PROMPT — Return only the lines below starting at the line containing "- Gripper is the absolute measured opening" and ending at the line containing "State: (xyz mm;", both included, exactly as they are and with no pictures.

INFORMATION SUPPLIED —
--- START ---

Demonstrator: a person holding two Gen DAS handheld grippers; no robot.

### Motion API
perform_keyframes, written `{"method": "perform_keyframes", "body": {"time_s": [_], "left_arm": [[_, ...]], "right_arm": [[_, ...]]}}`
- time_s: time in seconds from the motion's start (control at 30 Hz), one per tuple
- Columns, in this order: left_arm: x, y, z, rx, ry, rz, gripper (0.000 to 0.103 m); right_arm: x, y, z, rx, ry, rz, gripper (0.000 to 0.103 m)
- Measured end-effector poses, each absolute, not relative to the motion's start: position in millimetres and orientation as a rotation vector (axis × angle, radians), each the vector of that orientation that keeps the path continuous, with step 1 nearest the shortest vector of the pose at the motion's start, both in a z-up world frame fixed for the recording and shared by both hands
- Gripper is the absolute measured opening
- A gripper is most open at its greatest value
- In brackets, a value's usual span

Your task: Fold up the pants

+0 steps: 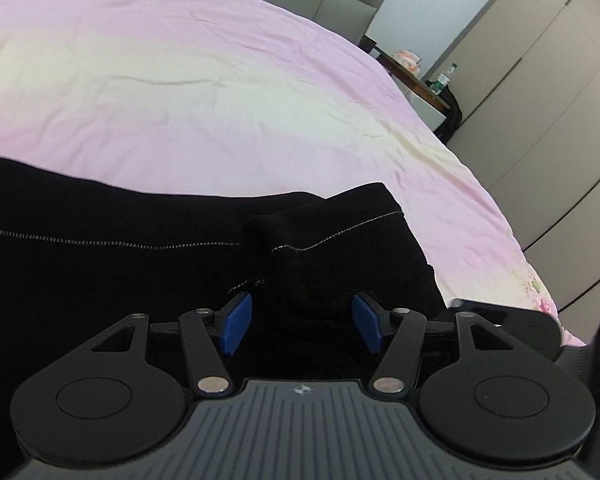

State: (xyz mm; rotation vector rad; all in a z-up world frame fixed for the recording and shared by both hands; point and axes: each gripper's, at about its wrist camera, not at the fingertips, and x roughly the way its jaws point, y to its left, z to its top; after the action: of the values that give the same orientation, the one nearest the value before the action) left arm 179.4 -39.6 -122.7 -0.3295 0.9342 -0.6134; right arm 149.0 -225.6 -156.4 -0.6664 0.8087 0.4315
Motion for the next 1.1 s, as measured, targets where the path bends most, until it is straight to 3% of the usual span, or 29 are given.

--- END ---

EXERCISE RESULT —
- Gripper is the absolute measured opening
- A gripper is most open at its greatest value
- In brackets, a value's usual span

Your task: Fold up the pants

+0 steps: 

State: (xyz mm; rotation vector rad; all in a z-up world frame fixed for the recording and shared by both hands; point and axes: each gripper's, at about its wrist camera, not at the fingertips, and x roughly the way its jaws point, y to its left, z to its top; after the action: of the values that give the same orientation, the one nearest the value before the action) left arm 179.4 -39.6 -122.7 -0.3295 0.9342 -0.6134; right arm 149.0 -225.6 -156.4 -0.6664 0.8087 0.4315

That is the entire output.